The DT40 Ig ψVλ donor array normally carries marks typical of transcriptionally active chromatin, including enrichment of AcH3, AcH4, and H3.3. Tethered VP16 or HIRA increased levels of these marks, while activating recombination but not transcription. This suggests that marks that activate recombination and transcription may be overlapping, reflecting dependence of both processes on similarly relaxed chromatin structure. Consistent with this, marks characteristic of activated chromatin correlate with activation of Ig V, D and J segments for V(D)J recombination, a site-specific recombination process that is developmentally regulated, [32] and accompanied by sterile transcription of the target genes [33], [34], [35], [36]. Moreover, transcriptional regulatory elements can contribute to activation of V(D)J recombination [32], [37]; and retroviral integration favors transcribed regions [38].

Tethered VP16 increased levels of AcH3 and AcH4. That histone acetylation might promote gene conversion was suggested by evidence that Ig gene conversion was stimulated by culture of cells with the histone deacetylase inhibitor trichostatin A (TSA) [39], [40]. However, because TSA functions throughout the genome, its effects could be mediated not only by local changes in chromatin structure but also by promoting expression of trans-acting factors which in turn stimulated gene conversion.

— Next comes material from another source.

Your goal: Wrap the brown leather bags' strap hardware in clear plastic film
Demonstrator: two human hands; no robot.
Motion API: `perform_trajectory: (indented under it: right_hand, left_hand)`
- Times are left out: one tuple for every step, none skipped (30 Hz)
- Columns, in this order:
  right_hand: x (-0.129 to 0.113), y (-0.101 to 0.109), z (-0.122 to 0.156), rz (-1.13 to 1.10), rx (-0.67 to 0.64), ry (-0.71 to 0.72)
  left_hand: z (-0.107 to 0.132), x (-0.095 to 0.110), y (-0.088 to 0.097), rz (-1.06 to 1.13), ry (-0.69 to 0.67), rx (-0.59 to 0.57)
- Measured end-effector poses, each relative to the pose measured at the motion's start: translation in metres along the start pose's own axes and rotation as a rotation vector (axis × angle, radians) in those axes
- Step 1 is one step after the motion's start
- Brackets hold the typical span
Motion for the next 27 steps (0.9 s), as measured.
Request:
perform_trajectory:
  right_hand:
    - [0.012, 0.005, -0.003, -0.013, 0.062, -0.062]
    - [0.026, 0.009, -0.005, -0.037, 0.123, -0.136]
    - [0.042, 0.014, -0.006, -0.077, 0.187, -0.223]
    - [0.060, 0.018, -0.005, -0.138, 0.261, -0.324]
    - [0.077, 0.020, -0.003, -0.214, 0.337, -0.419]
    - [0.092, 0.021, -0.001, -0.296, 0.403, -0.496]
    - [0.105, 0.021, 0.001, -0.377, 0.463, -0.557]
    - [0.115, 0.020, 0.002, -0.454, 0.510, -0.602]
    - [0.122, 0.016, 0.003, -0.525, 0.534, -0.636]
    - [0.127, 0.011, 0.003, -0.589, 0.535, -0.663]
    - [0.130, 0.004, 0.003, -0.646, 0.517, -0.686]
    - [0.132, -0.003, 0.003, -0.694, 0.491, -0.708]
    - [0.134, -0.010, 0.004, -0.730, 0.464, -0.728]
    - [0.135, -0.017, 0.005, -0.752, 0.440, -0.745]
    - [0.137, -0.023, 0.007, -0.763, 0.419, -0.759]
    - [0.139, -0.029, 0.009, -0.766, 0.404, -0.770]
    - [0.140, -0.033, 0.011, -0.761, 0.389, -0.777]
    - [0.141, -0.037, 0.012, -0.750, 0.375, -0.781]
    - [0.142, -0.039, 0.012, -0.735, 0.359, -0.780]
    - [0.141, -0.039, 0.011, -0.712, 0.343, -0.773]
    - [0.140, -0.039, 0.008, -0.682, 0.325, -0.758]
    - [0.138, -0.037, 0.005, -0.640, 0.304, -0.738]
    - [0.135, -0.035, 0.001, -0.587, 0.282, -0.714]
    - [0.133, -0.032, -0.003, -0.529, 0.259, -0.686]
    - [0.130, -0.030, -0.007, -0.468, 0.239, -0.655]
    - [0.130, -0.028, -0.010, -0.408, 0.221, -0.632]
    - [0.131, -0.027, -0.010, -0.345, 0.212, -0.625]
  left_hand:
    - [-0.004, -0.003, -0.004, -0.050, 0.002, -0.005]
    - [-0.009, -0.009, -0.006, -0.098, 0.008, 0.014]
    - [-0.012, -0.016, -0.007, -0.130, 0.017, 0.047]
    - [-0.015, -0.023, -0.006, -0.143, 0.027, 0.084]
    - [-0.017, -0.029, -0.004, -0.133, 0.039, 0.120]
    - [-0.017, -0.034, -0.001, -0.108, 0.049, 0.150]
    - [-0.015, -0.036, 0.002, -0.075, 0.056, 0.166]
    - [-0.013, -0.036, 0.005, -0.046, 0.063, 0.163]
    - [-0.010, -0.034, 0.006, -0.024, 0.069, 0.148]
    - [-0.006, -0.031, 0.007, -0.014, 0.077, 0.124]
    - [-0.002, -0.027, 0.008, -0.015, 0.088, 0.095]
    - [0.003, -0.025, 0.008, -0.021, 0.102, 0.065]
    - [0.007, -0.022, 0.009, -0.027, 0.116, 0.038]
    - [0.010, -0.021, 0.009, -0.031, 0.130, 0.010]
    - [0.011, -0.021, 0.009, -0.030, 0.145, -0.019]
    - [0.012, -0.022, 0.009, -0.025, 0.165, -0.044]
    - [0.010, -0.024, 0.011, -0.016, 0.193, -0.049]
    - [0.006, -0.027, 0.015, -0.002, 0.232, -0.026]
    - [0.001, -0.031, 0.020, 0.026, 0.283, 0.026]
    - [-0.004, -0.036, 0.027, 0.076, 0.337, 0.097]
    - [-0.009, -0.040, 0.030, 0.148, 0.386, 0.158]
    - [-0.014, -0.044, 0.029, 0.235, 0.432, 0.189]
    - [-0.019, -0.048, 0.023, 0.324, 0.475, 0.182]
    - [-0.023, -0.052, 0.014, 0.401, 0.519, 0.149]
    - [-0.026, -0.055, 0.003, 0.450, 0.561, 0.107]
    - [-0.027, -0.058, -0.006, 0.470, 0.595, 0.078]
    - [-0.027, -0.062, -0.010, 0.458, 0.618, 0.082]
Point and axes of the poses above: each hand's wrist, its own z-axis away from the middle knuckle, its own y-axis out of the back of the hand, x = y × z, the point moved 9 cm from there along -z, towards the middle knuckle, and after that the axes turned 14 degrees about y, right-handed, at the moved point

Tethered HIRA modulated nucleosome composition by depositing increased levels of H3.3, and appeared to increase local nucleosome density. How might this result in a more permissive chromatin state for gene conversion? Based upon the relative sensitivities of intact nucleosomes to solvent conditions, Jin and Felsenfeld [41] concluded that H3.3-containing nucleosomes were intrinsically less stable, and likely to be more sensitive to chromatin remodeling complexes. Thus, by altering the fraction of H3.3, HIRA might predispose nucleosomes toward displacement during critical steps of homologous recombination. Tethered HIRA had no effect on local histone acetylation, so deposition of H3.3 by HIRA was not sufficient for additional recruitment of HAT activity and local increase of histone acetylation, in contrast to tethered VP16. HIRA has been associated with senescence-associated heterochromatin foci (SAHFs) [42], [43], but we did not find evidence that tethered HIRA induced a heterochromatic state within ψVλ array. We were unable to detect enrichment of diMe-, triMe-H3K9 or the repressive histone variant macroH2A (data not shown), all of which have been demonstrated to be components of SAHFs [42], [43].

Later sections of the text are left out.